S'adressant à CNBC , Hugo a indiqué que malgré l'annonce publique par Facebook de son intention de leur céder le département susmentionné, les créateurs de Libra n'ont pas encore contacté le FDPIC. De plus, les informations fournies par Facebook sont insuffisantes pour faire avancer les choses.
David Marcus, responsable du projet Calibra de Facebook (le portefeuille numérique de Libra), n'a pas été épargné par les critiques lorsqu'il a défendu Libra et ses affirmations concernant son fonctionnement. Le sénateur Sherrod Brown, membre de la commission bancaire du Sénat, a même déclaré que Facebook était dangereux.
Facebook n'a pas été laissé tranquille après avoir été qualifié de menace.
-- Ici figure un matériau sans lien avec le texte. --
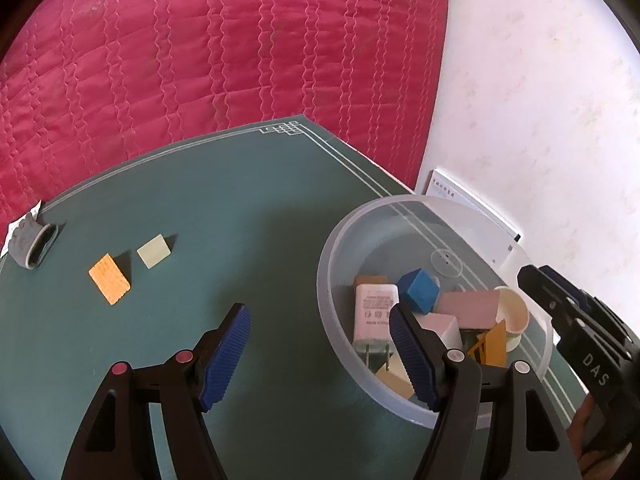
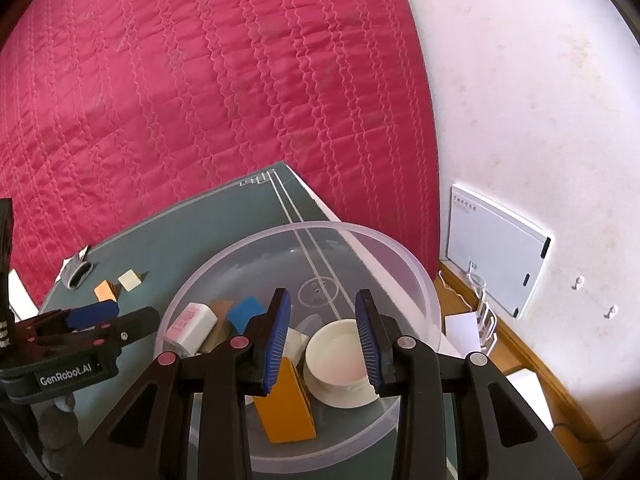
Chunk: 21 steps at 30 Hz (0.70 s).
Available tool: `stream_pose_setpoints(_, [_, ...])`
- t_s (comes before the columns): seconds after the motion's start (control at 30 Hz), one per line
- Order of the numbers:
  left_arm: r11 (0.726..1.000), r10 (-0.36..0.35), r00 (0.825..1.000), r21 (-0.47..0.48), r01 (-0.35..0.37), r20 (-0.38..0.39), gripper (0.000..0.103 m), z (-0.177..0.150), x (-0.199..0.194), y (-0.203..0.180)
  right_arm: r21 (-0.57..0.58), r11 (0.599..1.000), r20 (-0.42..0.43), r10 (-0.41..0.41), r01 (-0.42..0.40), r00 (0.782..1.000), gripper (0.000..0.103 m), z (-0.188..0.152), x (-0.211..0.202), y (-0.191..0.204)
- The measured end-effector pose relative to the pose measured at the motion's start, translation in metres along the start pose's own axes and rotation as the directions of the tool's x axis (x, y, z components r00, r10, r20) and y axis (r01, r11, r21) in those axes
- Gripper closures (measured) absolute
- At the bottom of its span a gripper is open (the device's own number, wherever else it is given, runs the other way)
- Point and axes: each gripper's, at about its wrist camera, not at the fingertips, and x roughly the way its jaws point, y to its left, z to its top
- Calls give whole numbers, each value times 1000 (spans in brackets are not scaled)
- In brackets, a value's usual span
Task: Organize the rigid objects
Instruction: 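Withdraw both tools from the basin toward the orange block and beige tile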
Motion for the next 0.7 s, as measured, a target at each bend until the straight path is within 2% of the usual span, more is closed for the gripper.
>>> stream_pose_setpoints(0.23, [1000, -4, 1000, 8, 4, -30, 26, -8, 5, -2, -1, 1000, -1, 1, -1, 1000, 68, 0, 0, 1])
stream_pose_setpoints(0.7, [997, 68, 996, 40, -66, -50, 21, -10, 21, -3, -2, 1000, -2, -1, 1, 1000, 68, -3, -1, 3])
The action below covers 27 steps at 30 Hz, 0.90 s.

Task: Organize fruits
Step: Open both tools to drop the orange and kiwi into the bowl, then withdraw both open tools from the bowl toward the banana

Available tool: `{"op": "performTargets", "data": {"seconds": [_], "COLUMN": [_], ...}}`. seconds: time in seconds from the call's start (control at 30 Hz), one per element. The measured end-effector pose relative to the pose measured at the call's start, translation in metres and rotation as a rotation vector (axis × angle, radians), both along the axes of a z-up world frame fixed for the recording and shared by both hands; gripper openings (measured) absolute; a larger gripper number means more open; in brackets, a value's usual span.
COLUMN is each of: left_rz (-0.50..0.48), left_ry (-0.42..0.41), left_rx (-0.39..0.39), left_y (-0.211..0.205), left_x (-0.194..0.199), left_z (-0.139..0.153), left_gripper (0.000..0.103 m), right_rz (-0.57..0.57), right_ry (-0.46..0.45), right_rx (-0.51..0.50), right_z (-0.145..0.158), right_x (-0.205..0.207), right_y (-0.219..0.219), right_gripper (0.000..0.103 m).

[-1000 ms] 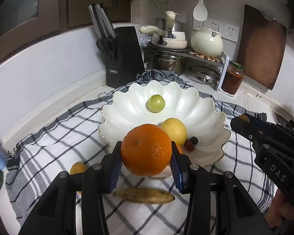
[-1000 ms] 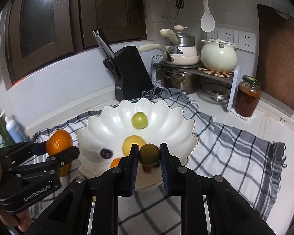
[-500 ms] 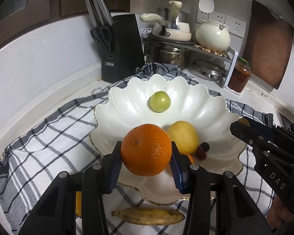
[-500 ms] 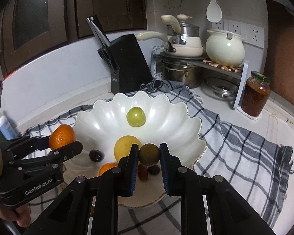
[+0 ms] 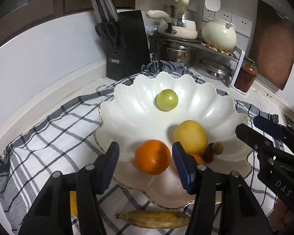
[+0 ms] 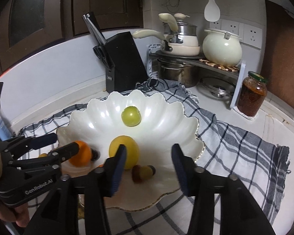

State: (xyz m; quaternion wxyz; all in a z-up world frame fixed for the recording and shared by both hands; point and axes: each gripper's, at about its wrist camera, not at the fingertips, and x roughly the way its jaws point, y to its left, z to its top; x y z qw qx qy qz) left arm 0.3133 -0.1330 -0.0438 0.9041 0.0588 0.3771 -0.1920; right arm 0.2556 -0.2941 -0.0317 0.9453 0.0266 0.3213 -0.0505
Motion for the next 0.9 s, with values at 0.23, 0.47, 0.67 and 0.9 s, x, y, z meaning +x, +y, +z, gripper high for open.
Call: {"op": "performTargets", "data": {"seconds": [0.23,0.47,0.67,0.9], "left_rz": [0.028,0.048,0.074,0.123], "left_ry": [-0.028,-0.055,-0.074,-0.089], "left_rx": [0.015,0.022,0.032,0.041], "left_y": [0.006,0.014,0.025,0.046], "left_x": [-0.007,-0.018,-0.034,-0.057], "left_z": [0.008,0.019,0.028,0.035], "left_gripper": [0.085,0.094,0.096,0.098], "right_rz": [-0.059,-0.058,-0.027,0.019], "right_ry": [-0.022,-0.039,-0.055,-0.065], "right_rx": [-0.016,-0.017,-0.017,-0.011], "right_z": [0.007,0.016,0.023,0.027], "right_x": [-0.008,-0.018,-0.031,-0.046], "right_y": [-0.002,0.003,0.014,0.031], "right_gripper": [0.086,0.086,0.086,0.086]}}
Au contraire, d'anciens comptes ont été rouverts, des dossiers compromettants exhumés, et le géant des réseaux sociaux a été averti de ses précédents problèmes. Des problèmes graves, notamment le non-respect de la vie privée des utilisateurs. Bref, les hostilités ont commencé. Le comité est fermement opposé à l'idée de faire de Libra une monnaie stable.
Dans son interview, David Marcus a déclaré que nous n'aurions plus à faire confiance à Facebook. Il entend par là que Facebook confiera la gestion de la protection de la vie privée au Préposé fédéral à la protection des données et à la transparence (PFPDT), en Suisse.
Lors de ses auditions, David Marcus a indiqué que l'Autorité fédérale de surveillance des marchés financiers (FINMA) serait responsable de la réglementation financière de Libra, conformément aux directives de cette dernière. L'autorité de régulation a confirmé cette décision.
Cela a été confirmé par la suite par le responsable de la branche Calibra chez Facebook. La situation s'annonce mal pour Facebook dès le départ, et cela ne fait qu'aggraver ses problèmes . Avec un plan insuffisant et la stigmatisation de la protection de la vie privée des utilisateurs réduite à un simple outil, les controverses s'intensifient.